Using settings.ini for resolution
Once I had the Lua flow in the right order, I started working on the settings.ini that can allow custom resolution for our game project. To do this, I had to add a settings.ini as part of the UserSettings project which will have the resolution width and the resolution height. Now, I have to setup the custom build tool for this file such that it gets copied to the $(OutputDir) across all configuration and all platforms. Earlier we were using a default resolution for the game project as 512x512 that was directly loaded from the application. Now, the existing logic for getting the desired resolution from the settings.ini will check for the file availability and then process the available width and height. Since our settings.ini is only configured to be copied to the $(OutputDir), this validation will fail. Hence, we will have to do an extra step of adding logic to copy the settings.ini from $(OutputDir) to $(GameInstallDir) using the AssetBuildFunctions.lua.
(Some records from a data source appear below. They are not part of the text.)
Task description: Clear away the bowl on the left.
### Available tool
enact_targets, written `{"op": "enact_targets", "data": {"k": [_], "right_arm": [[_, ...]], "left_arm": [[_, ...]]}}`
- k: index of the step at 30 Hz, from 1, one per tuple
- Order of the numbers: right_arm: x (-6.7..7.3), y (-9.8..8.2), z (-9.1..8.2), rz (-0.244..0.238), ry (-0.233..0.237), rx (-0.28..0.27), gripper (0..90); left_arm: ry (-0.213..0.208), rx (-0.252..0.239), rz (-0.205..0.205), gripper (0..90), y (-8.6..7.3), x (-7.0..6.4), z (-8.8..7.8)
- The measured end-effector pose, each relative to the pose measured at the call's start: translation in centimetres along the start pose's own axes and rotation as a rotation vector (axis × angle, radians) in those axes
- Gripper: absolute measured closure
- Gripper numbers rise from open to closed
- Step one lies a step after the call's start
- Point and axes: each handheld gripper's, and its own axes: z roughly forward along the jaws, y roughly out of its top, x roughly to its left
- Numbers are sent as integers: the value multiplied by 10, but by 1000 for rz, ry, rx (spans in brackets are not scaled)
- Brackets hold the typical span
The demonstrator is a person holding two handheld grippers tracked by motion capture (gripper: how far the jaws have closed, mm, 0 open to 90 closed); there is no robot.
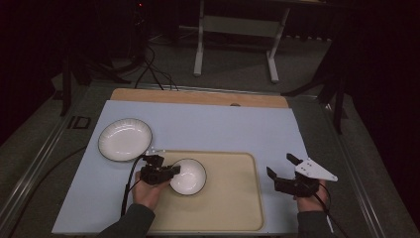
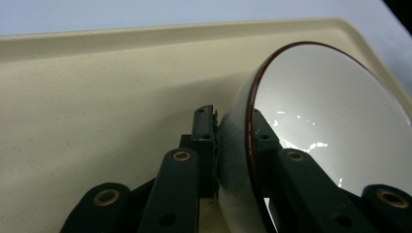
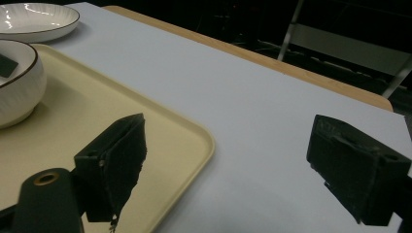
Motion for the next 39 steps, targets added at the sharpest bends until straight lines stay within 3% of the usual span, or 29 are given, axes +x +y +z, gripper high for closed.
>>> {"op": "enact_targets", "data": {"k": [8,22,35,39], "right_arm": [[0,0,0,0,0,3,140],[0,0,0,-1,-1,1,140],[0,0,0,2,-1,0,140],[-1,0,0,2,-1,-2,141]], "left_arm": [[10,-2,7,785,0,1,2],[97,6,53,597,3,-1,-1],[49,-103,86,470,7,2,-28],[68,-154,112,443,9,2,-39]]}}
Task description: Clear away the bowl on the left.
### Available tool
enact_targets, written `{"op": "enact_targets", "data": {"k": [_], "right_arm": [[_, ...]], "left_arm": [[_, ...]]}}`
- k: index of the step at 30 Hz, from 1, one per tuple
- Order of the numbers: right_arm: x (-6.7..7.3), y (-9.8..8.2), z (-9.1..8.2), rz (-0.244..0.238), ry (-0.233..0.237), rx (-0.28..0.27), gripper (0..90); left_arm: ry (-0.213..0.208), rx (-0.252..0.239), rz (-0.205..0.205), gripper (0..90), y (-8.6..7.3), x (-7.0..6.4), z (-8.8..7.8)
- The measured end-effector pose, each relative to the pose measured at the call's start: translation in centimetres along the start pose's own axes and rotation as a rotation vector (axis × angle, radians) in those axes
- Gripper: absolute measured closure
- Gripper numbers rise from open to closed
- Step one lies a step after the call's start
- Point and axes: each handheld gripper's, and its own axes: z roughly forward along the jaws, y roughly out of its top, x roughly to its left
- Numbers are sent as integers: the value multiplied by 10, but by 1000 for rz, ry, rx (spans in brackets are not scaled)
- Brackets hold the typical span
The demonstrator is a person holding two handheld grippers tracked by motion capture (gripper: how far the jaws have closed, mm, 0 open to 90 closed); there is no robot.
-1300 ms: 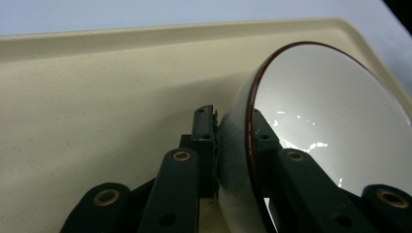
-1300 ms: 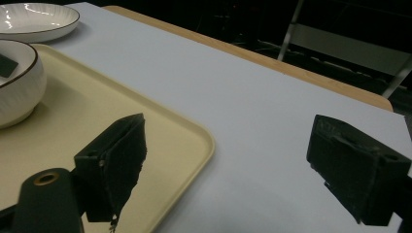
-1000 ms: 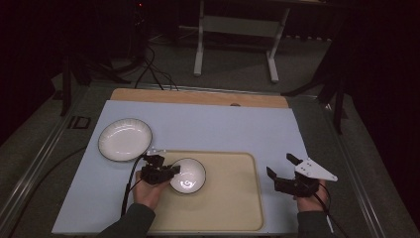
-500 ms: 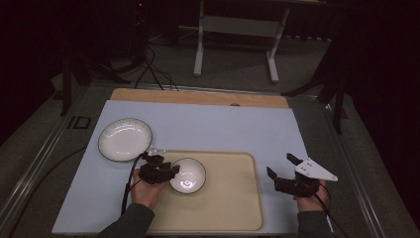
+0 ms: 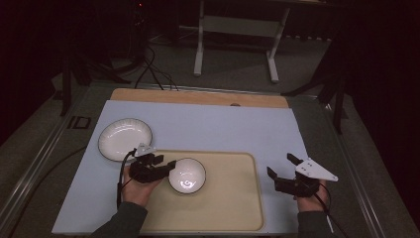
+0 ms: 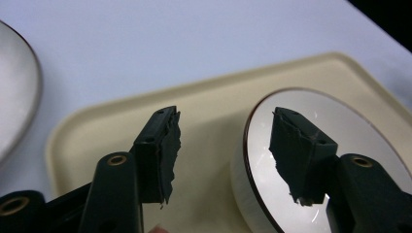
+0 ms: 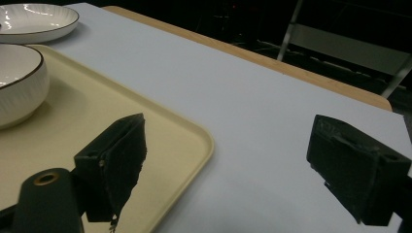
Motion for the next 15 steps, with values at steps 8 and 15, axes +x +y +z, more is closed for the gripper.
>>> {"op": "enact_targets", "data": {"k": [8,15], "right_arm": [[-1,0,0,3,-1,-3,140],[-1,0,-1,4,-2,-5,140]], "left_arm": [[51,-70,3,410,5,8,-21],[131,-103,57,374,7,13,-40]]}}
Following are screenshots of the game at 512x512 and 800x800. For the screenshot purpose, they might not reflect the actual size of the game window but you can see the result has difference in terms of the resolution.
Assignment05 512x512.gif
512 x 512


Assignment05 800x800.gif
800x800


After this, the game project would run with the new resolution we have setup in the settings.ini file. I was able to figure out the key I have to use in settings.ini by inspecting the UserSettings.cpp. Now I have settings.ini as part of my $(GameInstallDir) such that the game can rely on the resolution during runtime. This means that even if I delete the settings.ini, the game would load in the default resolution or I have an advantage of playing with the resolution as per my need without modding any of the original code. That is also another reason why I don’t compile the settings.ini, I want the users to be able to easily change the resolution for the game based on the monitor he/she uses to play the game. From my personal experience of building apps and games, I feel it would be a good practise to allow some form of customization by the user. In many cases, the environment we are developing is different from the environment on which it is being run. Giving user some control on the settings allows our game to suit a wider audience. For a game like application, this settings can include anti aliasing, gamma value, level of detail, view of coverage and many more to be customizable by the user.